- その4 「ブリ釣り」
- 錦江湾にはかの有名な「桜島」が海のド真ん中にデンと鎮座している。昔は本当の島であったらしいが、大噴火で垂水側(大隅半島側)が陸続きとなってしまった。その陸続きとなった付け根の場所に(湾内側)昔からハマチ、ブリの養魚場があった(私の住んでいた所から直線で20キロ位のところ)。そして鹿児島は有名な台風銀座である。そう、すでにお判りのように、台風が通過する度にその養魚場のイケスが被害を受け、大量のハマチ、ブリが脱走したのである。そうすると、待ってましたとばかり(1週間くらい経った後)に父親と船を出し(他の釣り人もみんな)、そのハマチ、ブリを釣りに行ったのであった。しかもその脱走魚たちは必ず湾奥に位置する私たちの住んでいる近くの磯に回遊してくるのであった(やはり磯場は餌が豊富だったのだろうか)。
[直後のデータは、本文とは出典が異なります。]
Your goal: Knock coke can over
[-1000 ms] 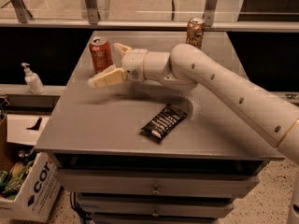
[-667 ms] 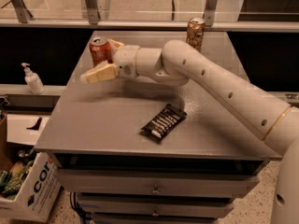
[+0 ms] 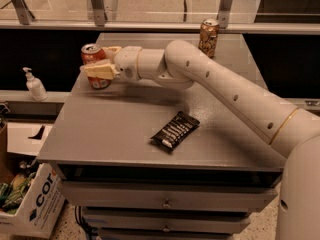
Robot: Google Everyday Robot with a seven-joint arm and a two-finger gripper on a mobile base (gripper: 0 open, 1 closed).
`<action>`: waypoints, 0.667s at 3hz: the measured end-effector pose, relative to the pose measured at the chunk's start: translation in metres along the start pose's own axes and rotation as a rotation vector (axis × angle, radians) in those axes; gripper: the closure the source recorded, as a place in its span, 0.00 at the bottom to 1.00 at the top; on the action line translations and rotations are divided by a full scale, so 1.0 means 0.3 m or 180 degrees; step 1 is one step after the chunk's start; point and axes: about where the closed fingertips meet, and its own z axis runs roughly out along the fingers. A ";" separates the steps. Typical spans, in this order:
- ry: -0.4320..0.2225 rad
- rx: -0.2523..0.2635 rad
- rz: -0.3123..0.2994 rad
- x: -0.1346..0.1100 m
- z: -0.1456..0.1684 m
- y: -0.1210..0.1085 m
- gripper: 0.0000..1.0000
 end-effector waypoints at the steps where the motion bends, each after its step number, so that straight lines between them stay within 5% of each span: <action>1: 0.0020 0.0021 0.0045 0.009 0.002 0.000 0.64; 2: 0.0036 0.0086 0.0103 -0.019 -0.073 -0.015 0.87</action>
Offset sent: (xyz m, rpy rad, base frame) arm -0.0016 -0.0606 0.0228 -0.0010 0.0516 -0.0724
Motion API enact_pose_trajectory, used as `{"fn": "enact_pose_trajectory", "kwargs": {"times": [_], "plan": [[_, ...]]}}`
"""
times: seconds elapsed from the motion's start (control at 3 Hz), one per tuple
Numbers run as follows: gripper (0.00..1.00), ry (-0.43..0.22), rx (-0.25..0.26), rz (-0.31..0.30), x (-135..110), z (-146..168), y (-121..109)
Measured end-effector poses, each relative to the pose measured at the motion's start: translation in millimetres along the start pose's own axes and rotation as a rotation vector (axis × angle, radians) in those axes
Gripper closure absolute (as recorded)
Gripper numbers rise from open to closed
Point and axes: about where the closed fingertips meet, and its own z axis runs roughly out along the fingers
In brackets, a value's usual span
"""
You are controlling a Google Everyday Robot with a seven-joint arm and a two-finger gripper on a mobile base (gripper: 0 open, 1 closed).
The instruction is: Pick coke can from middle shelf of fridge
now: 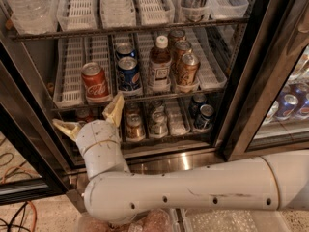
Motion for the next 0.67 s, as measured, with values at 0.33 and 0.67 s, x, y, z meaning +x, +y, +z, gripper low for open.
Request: {"fn": "enact_pose_trajectory", "kwargs": {"times": [0.33,0.67], "plan": [[0.00,0.050,0.029,-0.034,5.9,-3.2,-15.5],[0.00,0.057,0.030,-0.032,7.6,-3.3,-15.9]]}}
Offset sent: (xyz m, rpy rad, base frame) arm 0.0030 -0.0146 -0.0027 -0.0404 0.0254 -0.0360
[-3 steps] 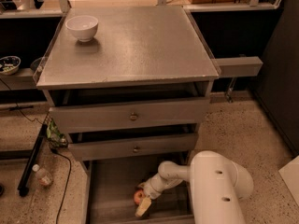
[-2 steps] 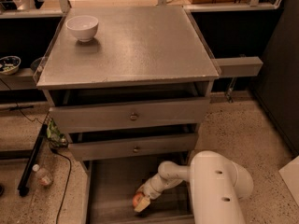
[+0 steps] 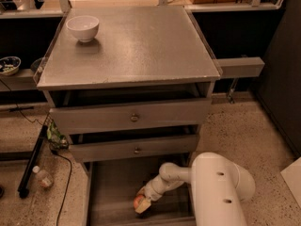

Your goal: Pick apple from bottom drawer and place on counter

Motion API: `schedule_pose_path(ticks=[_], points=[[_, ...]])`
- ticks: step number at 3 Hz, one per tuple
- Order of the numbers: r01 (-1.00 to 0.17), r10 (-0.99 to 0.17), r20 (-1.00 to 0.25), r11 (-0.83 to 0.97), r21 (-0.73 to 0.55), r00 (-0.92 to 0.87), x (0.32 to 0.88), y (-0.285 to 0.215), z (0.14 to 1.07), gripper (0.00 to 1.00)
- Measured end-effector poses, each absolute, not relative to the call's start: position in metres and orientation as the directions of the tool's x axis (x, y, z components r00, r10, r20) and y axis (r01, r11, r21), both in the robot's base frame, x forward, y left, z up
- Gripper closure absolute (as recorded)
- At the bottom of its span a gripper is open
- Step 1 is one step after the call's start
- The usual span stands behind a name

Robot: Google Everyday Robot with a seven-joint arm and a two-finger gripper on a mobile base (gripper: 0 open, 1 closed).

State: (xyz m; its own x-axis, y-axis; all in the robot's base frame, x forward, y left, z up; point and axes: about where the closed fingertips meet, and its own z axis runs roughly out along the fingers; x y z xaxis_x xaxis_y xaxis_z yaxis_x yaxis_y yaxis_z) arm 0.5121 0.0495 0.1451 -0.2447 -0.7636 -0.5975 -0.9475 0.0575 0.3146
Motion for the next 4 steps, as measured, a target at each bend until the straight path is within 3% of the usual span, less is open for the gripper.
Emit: schedule_pose_path(ticks=[1, 4], points=[[-0.947, -0.764, -0.597, 0.057, 0.315, -0.245, 0.512, 0.050, 0.145, 1.00], [-0.961, -0.793, -0.574, 0.053, 0.273, -0.206, 0.511, 0.053, 0.186, 1.00]])
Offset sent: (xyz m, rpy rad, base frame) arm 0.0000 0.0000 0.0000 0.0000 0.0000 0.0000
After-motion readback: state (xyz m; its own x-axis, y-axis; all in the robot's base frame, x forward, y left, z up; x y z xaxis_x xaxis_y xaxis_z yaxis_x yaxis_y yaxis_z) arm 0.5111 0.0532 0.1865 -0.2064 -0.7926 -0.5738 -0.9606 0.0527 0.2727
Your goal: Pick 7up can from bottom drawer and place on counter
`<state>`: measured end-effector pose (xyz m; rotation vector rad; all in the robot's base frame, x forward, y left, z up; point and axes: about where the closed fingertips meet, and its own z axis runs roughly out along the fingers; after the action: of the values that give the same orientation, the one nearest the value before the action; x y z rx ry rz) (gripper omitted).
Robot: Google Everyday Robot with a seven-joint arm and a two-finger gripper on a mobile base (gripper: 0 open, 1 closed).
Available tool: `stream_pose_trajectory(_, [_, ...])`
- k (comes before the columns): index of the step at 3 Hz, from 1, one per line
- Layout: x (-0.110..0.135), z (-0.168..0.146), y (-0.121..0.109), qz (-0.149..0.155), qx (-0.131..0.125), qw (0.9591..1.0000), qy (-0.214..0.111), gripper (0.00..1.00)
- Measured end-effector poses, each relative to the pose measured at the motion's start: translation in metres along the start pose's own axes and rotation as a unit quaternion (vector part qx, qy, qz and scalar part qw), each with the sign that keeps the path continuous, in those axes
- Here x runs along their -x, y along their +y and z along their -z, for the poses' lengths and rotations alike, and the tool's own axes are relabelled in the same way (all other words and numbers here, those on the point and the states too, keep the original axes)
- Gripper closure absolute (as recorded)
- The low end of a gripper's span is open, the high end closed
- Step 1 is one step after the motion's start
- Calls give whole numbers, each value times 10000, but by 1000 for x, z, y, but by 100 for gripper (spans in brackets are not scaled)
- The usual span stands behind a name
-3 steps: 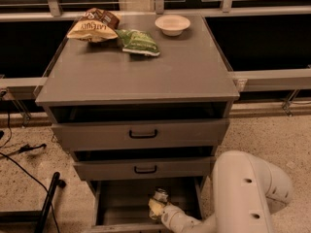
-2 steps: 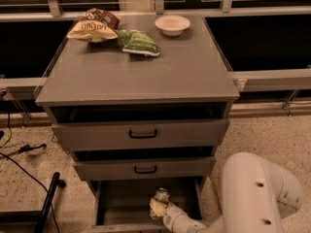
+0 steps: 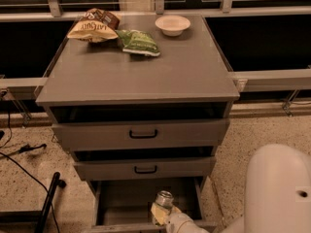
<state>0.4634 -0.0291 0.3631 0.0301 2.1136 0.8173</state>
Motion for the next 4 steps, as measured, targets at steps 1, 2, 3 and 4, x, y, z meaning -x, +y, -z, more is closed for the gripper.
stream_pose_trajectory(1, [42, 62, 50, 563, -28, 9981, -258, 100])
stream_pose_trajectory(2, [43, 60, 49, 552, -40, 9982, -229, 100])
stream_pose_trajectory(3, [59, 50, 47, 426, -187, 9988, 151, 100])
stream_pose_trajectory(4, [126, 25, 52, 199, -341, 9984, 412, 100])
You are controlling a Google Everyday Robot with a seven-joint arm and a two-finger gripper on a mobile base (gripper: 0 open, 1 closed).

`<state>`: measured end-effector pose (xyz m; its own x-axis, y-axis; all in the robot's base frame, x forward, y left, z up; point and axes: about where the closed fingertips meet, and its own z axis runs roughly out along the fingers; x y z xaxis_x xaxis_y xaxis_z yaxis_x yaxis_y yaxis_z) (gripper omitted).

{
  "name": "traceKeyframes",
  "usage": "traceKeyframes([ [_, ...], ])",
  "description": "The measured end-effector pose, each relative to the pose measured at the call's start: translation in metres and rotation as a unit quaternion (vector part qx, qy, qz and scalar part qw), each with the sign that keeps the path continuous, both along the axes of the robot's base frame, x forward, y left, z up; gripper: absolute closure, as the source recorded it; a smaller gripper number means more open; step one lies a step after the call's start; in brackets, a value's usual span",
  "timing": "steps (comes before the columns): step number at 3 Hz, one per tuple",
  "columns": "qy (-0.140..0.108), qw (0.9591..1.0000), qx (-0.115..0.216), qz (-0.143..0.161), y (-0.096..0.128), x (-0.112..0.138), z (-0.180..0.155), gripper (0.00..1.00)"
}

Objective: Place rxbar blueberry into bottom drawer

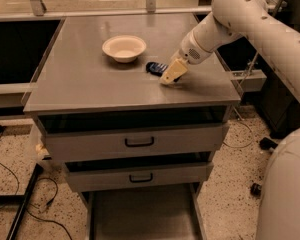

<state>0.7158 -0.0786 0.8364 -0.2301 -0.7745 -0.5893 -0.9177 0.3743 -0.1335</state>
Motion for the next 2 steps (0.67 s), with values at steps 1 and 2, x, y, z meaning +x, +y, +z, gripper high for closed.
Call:
traceKeyframes([
  [1, 0.0, 1.0, 0.0, 0.0, 0.0, 0.0, 0.0, 0.66],
  [2, 0.0, 1.0, 0.0, 0.0, 0.0, 0.0, 0.0, 0.88],
])
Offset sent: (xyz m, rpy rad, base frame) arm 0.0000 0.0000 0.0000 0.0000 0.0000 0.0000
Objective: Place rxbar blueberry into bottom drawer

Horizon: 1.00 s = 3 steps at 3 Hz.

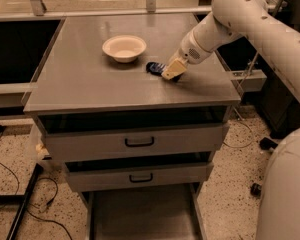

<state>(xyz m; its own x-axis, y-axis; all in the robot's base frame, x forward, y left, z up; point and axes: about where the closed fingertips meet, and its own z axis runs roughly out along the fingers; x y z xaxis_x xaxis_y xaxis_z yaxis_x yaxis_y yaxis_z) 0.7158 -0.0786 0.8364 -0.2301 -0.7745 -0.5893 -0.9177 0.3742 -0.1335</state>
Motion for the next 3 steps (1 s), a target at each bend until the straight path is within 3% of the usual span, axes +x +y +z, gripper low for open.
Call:
traceKeyframes([
  [1, 0.0, 1.0, 0.0, 0.0, 0.0001, 0.0, -0.0001, 1.0],
  [3, 0.0, 1.0, -0.002, 0.003, 0.0015, -0.0008, 0.0023, 1.0],
])
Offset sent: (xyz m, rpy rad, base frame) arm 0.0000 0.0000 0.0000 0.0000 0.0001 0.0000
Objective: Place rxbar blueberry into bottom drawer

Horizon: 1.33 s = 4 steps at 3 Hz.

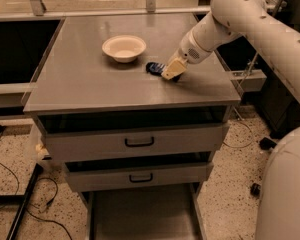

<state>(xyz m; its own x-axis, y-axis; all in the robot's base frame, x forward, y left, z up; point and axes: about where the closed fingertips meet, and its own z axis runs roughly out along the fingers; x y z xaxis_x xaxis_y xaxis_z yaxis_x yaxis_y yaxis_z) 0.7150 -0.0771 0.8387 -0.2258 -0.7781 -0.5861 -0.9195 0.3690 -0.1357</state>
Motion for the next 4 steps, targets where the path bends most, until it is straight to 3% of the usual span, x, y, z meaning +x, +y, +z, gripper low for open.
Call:
traceKeyframes([
  [2, -0.033, 0.998, -0.003, 0.053, 0.02, -0.047, 0.043, 1.0],
  [3, -0.052, 0.9965, 0.0, 0.065, 0.021, -0.066, 0.064, 1.0],
  [4, -0.053, 0.9965, 0.0, 0.065, 0.021, -0.067, 0.064, 0.81],
])
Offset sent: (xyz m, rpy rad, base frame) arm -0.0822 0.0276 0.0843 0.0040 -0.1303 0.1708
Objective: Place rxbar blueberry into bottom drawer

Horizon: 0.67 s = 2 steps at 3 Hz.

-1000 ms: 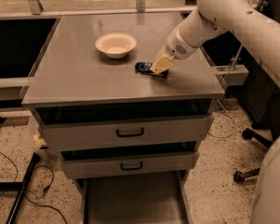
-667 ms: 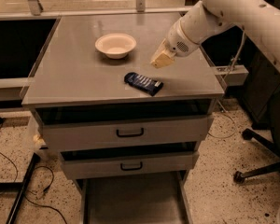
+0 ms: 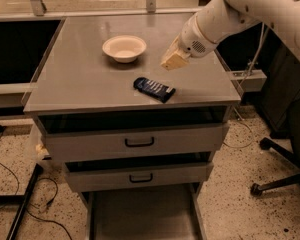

- 回遊してくると、小魚(イワシ、キビナゴ等)達が海面で騒ぎ出す(いわゆるナブラ)。ナブラのそばに船を着け、太いハリス(手釣り用の糸)にでかい針を付け、餌には半ミンチを掛けての手釣りでブリ釣りを楽しんだ(メートル近い大きさ)。ブリの引きは半端じゃなく上げるのに30分〜40分は楽にかかった(1匹上げただけで糸を引く手の平は真っ赤になりイヤにもなった。かなりの重労働にも思えたが、やはり楽しかった)。これは私が大学生になってからも父親はやっていたようで、夏過ぎにはよく東京にクール宅急便で送られてきた(その後糖尿病を患い、疲れやすいのか、あまりブリ釣りには行かなくなったようだ)。